Karl Populorum, vice president of sales and marketing for RBA, an IT consulting firm with headquarters in Wayzata, tells the story of one of its large enterprise customers, a traditional manufacturing company with an aging IT infrastructure and 3,000 users worldwide. Instead of going through a major upgrade, the company migrated to the Microsoft Office 365 platform, which includes messaging collaboration and a variety of other applications. The company saved money by abandoning its out-of-date legacy platform and not having to maintain an e-mail server. Where the client had been “allocating all of these internal resources to be able to manage the servers, apply patches, do updates,” Populorum says, “now [it] can just buy that server in the cloud and have feature parity.”
Populorum also notes that while larger enterprises tend to be cautious about cloud computing and how much of its data and IT services to put there, “certain smaller customers, they’re just going to it,” he says. “They’re running their business in the cloud.”

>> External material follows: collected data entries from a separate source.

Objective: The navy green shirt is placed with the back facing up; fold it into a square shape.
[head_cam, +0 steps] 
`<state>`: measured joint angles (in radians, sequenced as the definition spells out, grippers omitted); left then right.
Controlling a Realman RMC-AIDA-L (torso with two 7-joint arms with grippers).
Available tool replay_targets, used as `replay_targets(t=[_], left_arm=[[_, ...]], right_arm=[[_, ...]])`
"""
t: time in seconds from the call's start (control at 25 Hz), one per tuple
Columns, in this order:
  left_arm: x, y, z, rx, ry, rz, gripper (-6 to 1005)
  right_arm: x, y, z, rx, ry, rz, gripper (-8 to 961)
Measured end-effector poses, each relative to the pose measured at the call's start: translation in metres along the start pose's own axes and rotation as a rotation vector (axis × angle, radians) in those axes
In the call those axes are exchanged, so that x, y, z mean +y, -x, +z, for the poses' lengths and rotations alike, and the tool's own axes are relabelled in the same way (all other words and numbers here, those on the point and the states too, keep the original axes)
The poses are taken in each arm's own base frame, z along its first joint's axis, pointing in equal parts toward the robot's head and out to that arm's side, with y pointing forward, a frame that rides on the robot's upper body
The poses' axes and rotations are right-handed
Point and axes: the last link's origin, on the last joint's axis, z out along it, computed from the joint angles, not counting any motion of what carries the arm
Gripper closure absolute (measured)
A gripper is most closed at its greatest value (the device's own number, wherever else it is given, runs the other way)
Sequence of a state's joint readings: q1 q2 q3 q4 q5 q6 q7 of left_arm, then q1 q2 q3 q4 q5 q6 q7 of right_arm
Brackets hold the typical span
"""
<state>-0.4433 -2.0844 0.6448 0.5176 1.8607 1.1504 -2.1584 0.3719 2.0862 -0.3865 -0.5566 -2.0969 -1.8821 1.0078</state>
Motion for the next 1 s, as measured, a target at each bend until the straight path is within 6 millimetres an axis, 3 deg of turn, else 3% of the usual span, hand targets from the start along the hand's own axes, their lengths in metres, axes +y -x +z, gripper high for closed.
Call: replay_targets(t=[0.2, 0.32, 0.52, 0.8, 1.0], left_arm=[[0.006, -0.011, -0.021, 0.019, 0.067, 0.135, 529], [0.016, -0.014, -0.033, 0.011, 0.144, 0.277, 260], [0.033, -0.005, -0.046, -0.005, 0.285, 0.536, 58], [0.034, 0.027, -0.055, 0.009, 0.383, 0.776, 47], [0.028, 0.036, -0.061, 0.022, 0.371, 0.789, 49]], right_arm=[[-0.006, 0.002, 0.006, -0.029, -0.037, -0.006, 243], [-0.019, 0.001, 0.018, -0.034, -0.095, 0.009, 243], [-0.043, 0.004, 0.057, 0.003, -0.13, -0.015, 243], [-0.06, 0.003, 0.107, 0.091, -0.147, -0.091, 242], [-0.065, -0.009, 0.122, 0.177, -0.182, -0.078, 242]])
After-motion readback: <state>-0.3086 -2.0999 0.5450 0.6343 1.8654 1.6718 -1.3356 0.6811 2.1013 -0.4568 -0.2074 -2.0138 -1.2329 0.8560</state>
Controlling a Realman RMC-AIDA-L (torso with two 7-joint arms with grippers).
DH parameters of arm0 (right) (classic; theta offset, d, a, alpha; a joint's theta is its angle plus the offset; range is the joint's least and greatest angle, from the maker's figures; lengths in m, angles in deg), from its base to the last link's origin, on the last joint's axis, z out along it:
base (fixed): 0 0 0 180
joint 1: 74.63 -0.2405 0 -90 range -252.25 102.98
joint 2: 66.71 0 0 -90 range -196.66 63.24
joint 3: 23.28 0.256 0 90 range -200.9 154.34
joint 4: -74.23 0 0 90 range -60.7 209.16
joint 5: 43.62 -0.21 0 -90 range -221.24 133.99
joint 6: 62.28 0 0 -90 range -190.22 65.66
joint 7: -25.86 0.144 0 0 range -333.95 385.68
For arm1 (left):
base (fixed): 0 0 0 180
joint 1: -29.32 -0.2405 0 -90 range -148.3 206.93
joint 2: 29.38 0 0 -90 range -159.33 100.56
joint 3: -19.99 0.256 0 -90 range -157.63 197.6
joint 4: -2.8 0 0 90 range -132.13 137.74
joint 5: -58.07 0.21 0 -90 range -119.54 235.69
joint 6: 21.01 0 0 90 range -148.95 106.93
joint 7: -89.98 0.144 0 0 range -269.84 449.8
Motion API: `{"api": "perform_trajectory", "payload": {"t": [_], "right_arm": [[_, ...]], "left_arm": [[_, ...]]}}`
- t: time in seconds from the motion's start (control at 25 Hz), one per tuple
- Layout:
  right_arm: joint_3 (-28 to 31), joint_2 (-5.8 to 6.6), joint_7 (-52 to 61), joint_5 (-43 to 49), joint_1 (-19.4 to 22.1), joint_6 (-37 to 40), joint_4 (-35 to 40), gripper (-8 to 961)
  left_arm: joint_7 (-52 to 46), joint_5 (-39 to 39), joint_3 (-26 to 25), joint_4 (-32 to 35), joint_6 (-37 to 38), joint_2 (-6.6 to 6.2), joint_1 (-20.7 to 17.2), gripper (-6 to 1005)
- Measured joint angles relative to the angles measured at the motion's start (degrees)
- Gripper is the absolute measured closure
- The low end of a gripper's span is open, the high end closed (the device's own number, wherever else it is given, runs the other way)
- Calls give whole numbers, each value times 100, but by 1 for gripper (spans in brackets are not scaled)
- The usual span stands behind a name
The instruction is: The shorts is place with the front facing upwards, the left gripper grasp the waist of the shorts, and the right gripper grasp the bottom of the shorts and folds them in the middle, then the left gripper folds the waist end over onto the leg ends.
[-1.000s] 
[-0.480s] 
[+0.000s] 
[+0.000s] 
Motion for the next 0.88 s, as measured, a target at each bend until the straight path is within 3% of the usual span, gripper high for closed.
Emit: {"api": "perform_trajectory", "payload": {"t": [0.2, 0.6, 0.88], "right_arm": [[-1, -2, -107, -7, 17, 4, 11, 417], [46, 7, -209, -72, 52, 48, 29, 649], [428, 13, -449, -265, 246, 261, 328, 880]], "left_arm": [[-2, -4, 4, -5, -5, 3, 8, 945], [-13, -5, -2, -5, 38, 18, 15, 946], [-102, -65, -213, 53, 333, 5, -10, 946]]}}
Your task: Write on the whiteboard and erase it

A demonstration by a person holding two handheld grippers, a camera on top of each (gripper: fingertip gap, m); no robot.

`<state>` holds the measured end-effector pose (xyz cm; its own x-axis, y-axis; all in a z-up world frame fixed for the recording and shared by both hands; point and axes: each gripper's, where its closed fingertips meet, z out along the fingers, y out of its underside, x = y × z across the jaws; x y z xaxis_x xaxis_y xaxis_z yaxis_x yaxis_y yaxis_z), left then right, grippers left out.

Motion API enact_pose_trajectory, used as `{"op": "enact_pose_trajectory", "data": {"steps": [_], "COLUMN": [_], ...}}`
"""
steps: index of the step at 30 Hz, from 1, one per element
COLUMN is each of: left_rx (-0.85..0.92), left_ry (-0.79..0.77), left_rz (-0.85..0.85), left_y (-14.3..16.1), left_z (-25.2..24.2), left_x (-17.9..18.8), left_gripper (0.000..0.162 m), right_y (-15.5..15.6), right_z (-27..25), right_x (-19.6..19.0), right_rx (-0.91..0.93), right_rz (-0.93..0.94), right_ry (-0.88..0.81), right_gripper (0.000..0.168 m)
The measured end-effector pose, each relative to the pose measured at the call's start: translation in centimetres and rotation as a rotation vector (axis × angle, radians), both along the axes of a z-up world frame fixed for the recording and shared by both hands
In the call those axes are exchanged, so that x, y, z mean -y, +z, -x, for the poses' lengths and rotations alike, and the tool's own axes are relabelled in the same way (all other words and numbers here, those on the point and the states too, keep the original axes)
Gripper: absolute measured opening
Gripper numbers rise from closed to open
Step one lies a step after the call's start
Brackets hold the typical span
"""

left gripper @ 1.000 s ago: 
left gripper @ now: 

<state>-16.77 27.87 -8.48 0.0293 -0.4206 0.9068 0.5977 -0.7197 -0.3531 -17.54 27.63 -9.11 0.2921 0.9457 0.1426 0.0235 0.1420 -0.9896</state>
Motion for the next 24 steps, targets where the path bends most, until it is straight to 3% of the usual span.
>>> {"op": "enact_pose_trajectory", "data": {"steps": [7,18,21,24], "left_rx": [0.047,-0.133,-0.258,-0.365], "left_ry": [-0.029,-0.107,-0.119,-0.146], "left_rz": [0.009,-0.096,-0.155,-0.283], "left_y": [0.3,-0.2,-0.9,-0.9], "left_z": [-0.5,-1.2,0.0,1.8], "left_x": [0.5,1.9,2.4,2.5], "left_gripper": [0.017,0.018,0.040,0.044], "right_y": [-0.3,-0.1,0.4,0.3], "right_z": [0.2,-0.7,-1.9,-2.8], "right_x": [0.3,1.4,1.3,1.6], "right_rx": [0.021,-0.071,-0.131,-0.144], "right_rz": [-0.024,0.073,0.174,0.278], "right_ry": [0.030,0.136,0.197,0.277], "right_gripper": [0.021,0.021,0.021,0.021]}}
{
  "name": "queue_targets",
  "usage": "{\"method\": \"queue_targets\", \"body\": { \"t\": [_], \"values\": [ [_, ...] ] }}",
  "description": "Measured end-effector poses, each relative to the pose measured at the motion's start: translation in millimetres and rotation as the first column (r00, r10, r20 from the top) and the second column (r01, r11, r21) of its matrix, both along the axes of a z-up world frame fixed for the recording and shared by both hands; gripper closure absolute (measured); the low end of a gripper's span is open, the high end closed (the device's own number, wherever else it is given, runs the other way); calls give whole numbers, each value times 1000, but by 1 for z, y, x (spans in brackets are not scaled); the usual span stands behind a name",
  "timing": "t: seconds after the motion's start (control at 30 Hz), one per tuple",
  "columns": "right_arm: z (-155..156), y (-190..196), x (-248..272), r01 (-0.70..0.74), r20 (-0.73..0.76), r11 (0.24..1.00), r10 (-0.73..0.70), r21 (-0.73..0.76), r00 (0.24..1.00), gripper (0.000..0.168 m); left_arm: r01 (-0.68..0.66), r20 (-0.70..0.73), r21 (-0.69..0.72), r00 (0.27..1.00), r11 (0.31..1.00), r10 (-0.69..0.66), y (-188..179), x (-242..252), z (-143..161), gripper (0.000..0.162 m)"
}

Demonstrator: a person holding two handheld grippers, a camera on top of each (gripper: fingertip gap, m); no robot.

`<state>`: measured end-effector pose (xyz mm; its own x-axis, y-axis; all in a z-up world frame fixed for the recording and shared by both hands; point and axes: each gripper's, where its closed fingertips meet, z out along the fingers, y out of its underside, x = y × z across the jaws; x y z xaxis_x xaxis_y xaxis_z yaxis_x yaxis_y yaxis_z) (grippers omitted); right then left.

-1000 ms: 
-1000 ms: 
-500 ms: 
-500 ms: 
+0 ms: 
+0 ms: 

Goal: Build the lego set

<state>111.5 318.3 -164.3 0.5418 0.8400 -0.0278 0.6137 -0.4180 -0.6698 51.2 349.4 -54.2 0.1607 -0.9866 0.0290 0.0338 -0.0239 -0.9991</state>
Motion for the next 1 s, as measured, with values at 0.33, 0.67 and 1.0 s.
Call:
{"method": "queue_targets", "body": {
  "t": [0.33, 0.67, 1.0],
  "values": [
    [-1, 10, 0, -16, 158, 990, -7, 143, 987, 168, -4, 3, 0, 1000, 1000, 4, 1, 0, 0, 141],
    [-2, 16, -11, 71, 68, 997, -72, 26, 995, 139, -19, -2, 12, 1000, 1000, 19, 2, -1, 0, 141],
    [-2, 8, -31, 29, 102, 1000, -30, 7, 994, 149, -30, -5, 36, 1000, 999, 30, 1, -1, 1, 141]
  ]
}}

Kieffer’s firm has worked with a number of startups that provide software as a service, and many of them have moved their operations to the cloud, “where they don’t have to worry about every time they sell a few more customers they have to buy another server.
“It’s very rare to find a new software company or a new web services company that isn’t starting in the cloud,” Kieffer says, since operating in the cloud means less capital to get going.
Are We in the Cloud Yet?
The one-size-fits-all nature of the public cloud, however, is another reason established firms remain cautious about it. “There’s not a lot of customization within the public cloud infrastructure because it has to be the same for everyone,” Arneson says.
For instance, many companies’ e-mail systems are integrated with billing, business, and communications systems—“literally right into their phone system,” Arneson notes. The more features and integration a company’s e-mail system has, “the harder it’s going to be to move that capability to the cloud.” Another example is an accounting program such as Intuit’s QuickBooks. Customized versions typically have more features than cloud versions. “You have to decide what you can live with to determine if it’s worth it,” Arneson says.
Populorum sees “a gradual adoption” of cloud computing, particularly the hybrid model. “But overall, there’s a macro trend where it’s accelerating, both because of cost and general acceptance,” he adds. He also believes that “the next big push” in cloud computing is collaboration and sharing information with internal and external partners, such as Microsoft’s SharePoint allows.
A bit like an actual cloud, cloud computing is still changing its shape. Arneson notes that “we’re still in this early-adopter phase”; vendors and products could change. With more players, prices will continue to come down. “Features and capabilities are going to be more robust in the future,” Arneson believes. “It’s changing for the better.”